The guidance clarifies that reporting entities must only collect personal information that is reasonably necessary to comply with AML/CTF obligations and perform their broader organisational functions. From 31 March 2026, and from 1 July 2026 for tranche 2 entities, businesses should not retain copies of full ID documents for AML/CTF record-keeping purposes. The AML/CTF regime does not require copies full ID documents to be kept, and entities obligations under the Privacy Act require them to minimise the data they’re retaining.
Entities must also have clear and accessible privacy policies and collection notices explaining how personal information is handled – unless issuing a notice would breach statutory tipping‑off restrictions.
Privacy Commissioner Carly Kind said the updated guidance supports the OAIC’s regulatory priorities of addressing excessive collection and retention of personal information.
"One of the most significant risks to Australians’ privacy is the unnecessary retention of ID documents, which are some of the most important pieces of personal information Australians possess.

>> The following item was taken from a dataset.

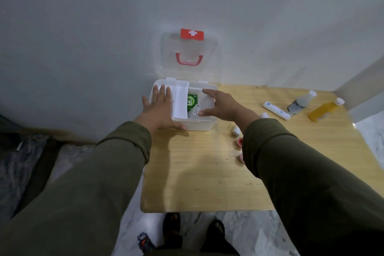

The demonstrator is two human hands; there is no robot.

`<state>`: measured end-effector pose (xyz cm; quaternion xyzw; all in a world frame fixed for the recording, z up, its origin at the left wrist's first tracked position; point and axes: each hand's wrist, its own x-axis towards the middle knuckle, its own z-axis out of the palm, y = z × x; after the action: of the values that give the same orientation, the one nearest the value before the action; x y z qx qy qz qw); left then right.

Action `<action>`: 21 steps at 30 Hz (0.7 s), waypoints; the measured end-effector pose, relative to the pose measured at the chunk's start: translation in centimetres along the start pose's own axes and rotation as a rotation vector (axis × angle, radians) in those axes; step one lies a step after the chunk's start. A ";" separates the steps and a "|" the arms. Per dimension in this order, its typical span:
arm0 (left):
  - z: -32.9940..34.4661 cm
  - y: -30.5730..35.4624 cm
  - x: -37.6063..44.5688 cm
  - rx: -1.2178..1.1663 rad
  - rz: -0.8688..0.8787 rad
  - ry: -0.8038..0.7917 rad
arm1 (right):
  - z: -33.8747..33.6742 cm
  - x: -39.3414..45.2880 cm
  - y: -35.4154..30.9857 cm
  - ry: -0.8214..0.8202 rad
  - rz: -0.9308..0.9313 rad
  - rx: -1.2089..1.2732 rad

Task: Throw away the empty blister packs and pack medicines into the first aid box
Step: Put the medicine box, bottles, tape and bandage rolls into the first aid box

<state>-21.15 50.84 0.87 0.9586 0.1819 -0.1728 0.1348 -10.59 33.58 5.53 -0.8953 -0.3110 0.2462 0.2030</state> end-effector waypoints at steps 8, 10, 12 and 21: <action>0.4 0.3 0.3 0.046 -0.037 0.025 | 2.1 0.9 -0.6 -0.049 0.037 0.003; 0.5 0.3 0.3 0.048 -0.040 0.036 | 2.4 1.0 -0.9 -0.042 0.039 0.009; 0.6 0.4 0.3 0.051 -0.048 0.054 | 2.7 1.3 -0.8 0.009 0.032 0.031; 0.7 0.6 0.9 0.045 -0.060 0.088 | 3.4 0.6 -1.4 0.099 0.005 0.123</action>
<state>-20.31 50.39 0.02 0.9622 0.2121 -0.1385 0.0999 -12.73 35.63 3.38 -0.8929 -0.2828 0.2207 0.2720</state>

Holding onto copies of ID documents not only creates risks to individuals, it creates risks for businesses, which will be more exposed in the event of a data breach. This new guidance provides important clarity of expectations that AML/CTF rules do not require such records.”
“Privacy obligations don’t limit an entity’s ability to meet its AML/CTF responsibilities. They operate alongside them. Entities can collect, use and disclose the personal information required to meet their obligations, but they don’t have a blank cheque to collect any personal information without considering what is reasonably necessary. They must also handle personal information transparently and securely.”
“For many small businesses new to the Privacy Act, this guidance provides clear, practical steps: collect only what you need, keep it safe, don’t hold onto full ID documents, and delete information when it’s no longer required.”
“We’ve listened closely to industry concerns, particularly around the retention of identification documents. This guidance clarifies that previous allowances to keep full ID documents apply only to documents collected before the AML/CTF reforms. That practice should cease from 31 March 2026, unless another law requires it.”
The OAIC has developed a Privacy Essentials Checklist for AML/CTF reporting entities to prepare for key privacy obligations. The OAIC encourages all reporting entities and their authorised agents to review the guidance along with the Australian Privacy Principles Guidelines, AUSTRAC’s guidance on AML/CTF reforms as well as AUSTRAC’s Program Starter Kits. This will help to ensure a consistent and compliant approach.